We also see the biases of an age in which it was perfectly acceptable for Squire Hamley to loathe the French -- mostly because he knows they're Catholic and have fought wars against the English for centuries.

The actors do a brilliant job of portraying deep and interesting characters. Tom Hollander is very affecting as Osborne (we later see him as the delightfully offensive Mr. Collins in the Keira Knightley Pride and Prejudice, and the egotistical playwright in About Time).

Francesca Annis is perfect -- we love her and hate her -- as Hyacinth. I knew she looked familiar; it's because she was good as Lady Jessica in the wretchedly overblown Dune of 1984. She was even a child performer in the 1963 Elizabeth Taylor Cleopatra. But mostly I recognized her because she played Lady Ludlow on Cranford.

Roger is played warmly and well by Anthony Howell, and Justine Waddell is endearing and believable as Molly. Bill Paterson is perfect as Dr. Gibson, and Keeley Hawes is spot on as the changeable, selfish, charming Cynthia.

Rosamund Pike, who played Jane Bennett in the Keira Knightley Pride and Prejudice, has a small but delightful role as Lady Harriet, the social arbiter of the town.

The most brilliant performance, however, is that of Michael Gambon as Squire Hamley. Gambon got little love for replacing Richard Harris as Dumbledore in the Harry Potter movies, but in Wives and Daughters he has a chance to shine.

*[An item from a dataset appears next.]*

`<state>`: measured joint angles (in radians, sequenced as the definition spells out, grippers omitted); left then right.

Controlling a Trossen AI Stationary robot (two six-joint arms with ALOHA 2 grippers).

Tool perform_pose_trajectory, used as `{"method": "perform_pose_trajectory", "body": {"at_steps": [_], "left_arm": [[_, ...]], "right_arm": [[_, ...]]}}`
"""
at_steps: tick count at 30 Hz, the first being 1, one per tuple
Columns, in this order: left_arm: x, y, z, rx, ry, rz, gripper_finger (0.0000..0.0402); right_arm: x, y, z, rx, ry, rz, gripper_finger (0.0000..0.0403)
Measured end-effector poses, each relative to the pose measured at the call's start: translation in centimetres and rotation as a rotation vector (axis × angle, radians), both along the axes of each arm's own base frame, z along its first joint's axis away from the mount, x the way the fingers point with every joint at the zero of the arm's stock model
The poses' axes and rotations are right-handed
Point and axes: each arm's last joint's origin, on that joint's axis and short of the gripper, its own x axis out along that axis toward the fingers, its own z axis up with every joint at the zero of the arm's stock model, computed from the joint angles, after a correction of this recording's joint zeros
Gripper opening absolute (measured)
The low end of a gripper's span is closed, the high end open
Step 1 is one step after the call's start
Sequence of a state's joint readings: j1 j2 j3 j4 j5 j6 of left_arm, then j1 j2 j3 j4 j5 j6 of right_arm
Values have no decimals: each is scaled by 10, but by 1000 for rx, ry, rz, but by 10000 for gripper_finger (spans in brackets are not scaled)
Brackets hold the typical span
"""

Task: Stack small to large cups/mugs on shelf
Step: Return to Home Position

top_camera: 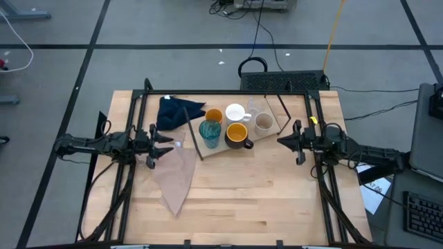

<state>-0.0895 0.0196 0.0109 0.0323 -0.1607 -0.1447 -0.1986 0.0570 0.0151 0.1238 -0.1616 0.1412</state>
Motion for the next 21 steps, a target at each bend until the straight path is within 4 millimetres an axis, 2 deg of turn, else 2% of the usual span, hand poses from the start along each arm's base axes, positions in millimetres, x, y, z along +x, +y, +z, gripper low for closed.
{"method": "perform_pose_trajectory", "body": {"at_steps": [11, 17, 21], "left_arm": [[0, 0, 0, -8, 1, -4, 184], [0, 0, 0, -3, 2, -4, 184], [0, 0, 0, 4, 3, -4, 184]], "right_arm": [[8, -2, -3, 15, 43, -29, 9], [11, -3, 2, -57, -4, -30, 9], [11, -2, -2, -29, 41, 5, 9]]}}
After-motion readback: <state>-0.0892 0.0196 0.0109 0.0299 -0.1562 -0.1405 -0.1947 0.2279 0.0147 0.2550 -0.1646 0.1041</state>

His grief at the loss of a child is one of the most exquisitely real and painful moments I've seen in film.

If you're an aficionado of Jane Austen (as all right-thinking people are), Wives and Daughters will probably work very well for you. In some ways, the story shows the advances of fiction-writing in the years after Austen pointed the way. For complicated and ambivalent characters, Gaskell is very much in the league of Thackeray and is, in my view, superior to Anthony Trollope.

Maybe you'll disagree with that lofty assessment ... but she's certainly worthy to keep company with the best writers of the 19th century, and Wives and Daughters is the best film made from her work.